> Task: Each line holding the word "camera" must appear in the answer, copied from the entries.

> Dataset records:
↓↓↓

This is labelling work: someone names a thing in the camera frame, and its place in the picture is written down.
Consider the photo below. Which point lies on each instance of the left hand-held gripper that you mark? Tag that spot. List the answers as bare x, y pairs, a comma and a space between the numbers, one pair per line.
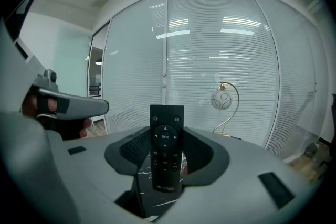
15, 81

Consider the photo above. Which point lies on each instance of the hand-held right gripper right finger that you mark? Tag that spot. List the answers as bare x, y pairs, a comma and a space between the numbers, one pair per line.
236, 178

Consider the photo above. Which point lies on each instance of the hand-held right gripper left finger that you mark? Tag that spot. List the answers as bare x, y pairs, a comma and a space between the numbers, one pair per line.
86, 165

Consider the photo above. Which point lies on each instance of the black remote control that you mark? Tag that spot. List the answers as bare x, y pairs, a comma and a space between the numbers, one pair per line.
166, 154

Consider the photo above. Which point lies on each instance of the person's left hand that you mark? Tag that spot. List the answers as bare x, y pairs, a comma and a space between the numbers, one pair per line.
52, 105

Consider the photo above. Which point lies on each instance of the round black marble table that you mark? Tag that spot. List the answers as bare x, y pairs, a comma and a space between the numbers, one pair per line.
147, 207

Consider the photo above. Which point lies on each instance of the gold lamp with globe shade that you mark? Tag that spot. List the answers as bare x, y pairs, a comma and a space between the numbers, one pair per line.
221, 99

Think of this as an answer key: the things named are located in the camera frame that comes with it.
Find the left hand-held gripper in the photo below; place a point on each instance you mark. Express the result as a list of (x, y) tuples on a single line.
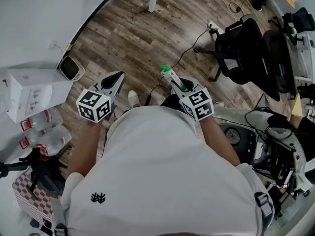
[(93, 106)]

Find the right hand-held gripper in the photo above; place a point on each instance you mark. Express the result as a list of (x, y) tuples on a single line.
[(198, 104)]

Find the green white box of bandages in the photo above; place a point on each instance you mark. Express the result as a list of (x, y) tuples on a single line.
[(172, 76)]

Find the person's left forearm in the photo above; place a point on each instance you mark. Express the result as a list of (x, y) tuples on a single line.
[(85, 146)]

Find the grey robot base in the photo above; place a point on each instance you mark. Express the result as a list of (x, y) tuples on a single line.
[(265, 144)]

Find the person's right forearm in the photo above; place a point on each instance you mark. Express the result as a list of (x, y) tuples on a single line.
[(219, 141)]

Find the person's black trousers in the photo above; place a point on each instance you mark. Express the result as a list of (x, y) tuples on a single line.
[(172, 101)]

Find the person's white shoe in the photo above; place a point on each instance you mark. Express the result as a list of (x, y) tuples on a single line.
[(133, 98), (219, 104)]

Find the small white fan heater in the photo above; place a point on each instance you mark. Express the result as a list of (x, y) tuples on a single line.
[(71, 67)]

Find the black mesh office chair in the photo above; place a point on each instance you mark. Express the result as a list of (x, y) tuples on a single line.
[(278, 65), (301, 21), (236, 50)]

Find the white power strip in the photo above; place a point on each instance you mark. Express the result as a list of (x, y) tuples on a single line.
[(215, 26)]

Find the clear plastic water bottle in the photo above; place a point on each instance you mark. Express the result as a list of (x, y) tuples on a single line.
[(46, 118), (54, 138)]

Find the white printed carton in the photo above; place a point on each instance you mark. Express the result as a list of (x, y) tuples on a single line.
[(37, 92)]

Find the person's white shirt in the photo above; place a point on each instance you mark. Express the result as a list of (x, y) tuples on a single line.
[(160, 176)]

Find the black tripod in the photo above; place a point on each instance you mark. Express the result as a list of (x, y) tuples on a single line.
[(41, 171)]

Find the red white checkered cloth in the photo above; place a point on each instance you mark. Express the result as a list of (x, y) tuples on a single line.
[(27, 200)]

↑↑↑

> Response below:
This is labelling work: someone names a thing in the camera frame, and its place in the picture is written down.
Think of this as an answer key: the things named are located in the camera frame that comes with it.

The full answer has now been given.